La relation d’emploi se noue autour du contrat de travail qui, semblable à une structure en « mille feuilles »,795 est composée de plusieurs strates, dont l’assise serait l’essence du contrat de travail sur laquelle se superposent ensuite le droit légiféré et conventionnel, coiffée enfin d’une ultime feuille d’individualisation. Cette singularité de la relation de travail procède de la technique contractuelle qui permet aux parties de prendre en compte des éléments qui, par expression de la volonté, deviendront essentiels. Or cette individualisation conduit à faire entrer dans le contrat de travail des éléments mais aussi des sujétions que la loi, les textes réglementaires ou conventionnels n’imposent pas, et qui ne relèvent pas non plus de l’armature du contrat luimême.796 Autrement dit, la contractualisation de l’emploi permet à l’employeur d’étendre le champ de la subordination, dans la limite du licite, d’aller plus avant dans la définition de sujétions que la simple mise en oeuvre du pouvoir n’aurait pas autorisée, heurtant non sans paradoxe, le contrat. On sait que la subordination, critère du contrat de travail, confère à l’employeur un pouvoir de commandement ainsi qu’un pouvoir de sanction. Mais cette approche ne rend pas compte d’un autre aspect de la subordination qui n’est pas celui déduit du contrat mais celui qui est créé par le contenu même du contrat.797
La protection du salarié s’est notamment appuyée sur un contenu des règles au caractère largement impératif ; à cet égard, le cantonnement du pouvoir réglementaire est significatif. C’est donc en redécouvrant l’outil juridique « contrat » que l’employeur tente sinon de contourner à tout le moins de s’adapter à ces contraintes. Ce retour au contrat par le développement de clauses semble s’inscrire dans le cadre de la prévision de la gestion des situations d’emploi. En effet, la définition de l’armature du contrat de travail si elle établit, en substance, les frontières de la subordination laisse encore place à une certaine imprécision de sa teneur. Donner corps à ce contenu par le contrat c’est fixer l’avenir par la règle, ce peut être également pour l’entreprise le moyen de faire valoir l’intérêt qu’elle porte à l’emploi.

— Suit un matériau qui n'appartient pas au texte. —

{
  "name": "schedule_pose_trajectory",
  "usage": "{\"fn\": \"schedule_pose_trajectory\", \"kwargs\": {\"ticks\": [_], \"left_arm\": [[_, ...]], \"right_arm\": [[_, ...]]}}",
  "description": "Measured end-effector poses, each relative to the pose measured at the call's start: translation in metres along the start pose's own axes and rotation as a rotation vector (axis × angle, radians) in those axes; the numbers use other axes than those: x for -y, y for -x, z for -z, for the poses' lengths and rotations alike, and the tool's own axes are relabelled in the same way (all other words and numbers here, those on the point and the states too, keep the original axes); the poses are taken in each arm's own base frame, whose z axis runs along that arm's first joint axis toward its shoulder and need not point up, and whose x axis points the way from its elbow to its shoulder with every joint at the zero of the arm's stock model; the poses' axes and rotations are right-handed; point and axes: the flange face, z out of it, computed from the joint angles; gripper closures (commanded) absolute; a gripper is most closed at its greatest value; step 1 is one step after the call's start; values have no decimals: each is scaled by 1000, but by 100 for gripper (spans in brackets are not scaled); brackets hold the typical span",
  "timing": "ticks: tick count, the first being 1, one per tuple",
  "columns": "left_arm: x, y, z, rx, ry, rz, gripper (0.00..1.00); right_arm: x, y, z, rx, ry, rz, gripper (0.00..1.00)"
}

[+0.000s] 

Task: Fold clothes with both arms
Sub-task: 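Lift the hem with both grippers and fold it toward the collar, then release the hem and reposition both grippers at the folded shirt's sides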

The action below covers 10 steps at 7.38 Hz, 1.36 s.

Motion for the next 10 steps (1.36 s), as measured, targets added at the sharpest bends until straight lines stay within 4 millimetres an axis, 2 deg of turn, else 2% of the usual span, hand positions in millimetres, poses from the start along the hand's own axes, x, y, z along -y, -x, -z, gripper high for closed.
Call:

En contractualisant l’emploi, l’employeur assure une plus grande maîtrise de l’emploi (Paragraphe I). Toutefois, ce retour au contrat, dont on peut pressentir qu’il n’est qu’une expression originale du pouvoir de l’employeur, n’est pas sans poser de nombreux problèmes (Paragraphe II).
La comparaison culinaire n’est pas loin non plus de l’observation de M. Supiot qui relève que le contrat de travail est devenu la forme juridique obèse que l’on connaît aujourd’hui, in Critique du droit du travail, P.U.F., les voies du droit, 1994, spéc. p. 28.
En ce sens, voir G. LYONCAEN et J. PELISSIER, Droit du travail, 15ème éd., n°164 e). On remarquera d’ailleurs que ces auteurs ne consacraient dans cette édition (1990) que quelques lignes à ce problème alors que la 17ème édition aborde dans un paragraphe cette problématique (Les clauses concernant l’emploi, n°210). Voir notamment, M.C. ESCANDEVARNIOL, « La sophistication des clauses du contrat de travail », Dr. Ouv. 1997, 478.
Selon M. Béraud, il y a là un risque de subornation du contrat par le pouvoir, in « Les interactions entre le pouvoir unilatéral du chef d’entreprise et le contrat de travail », Dr. Ouv. 1997, 529.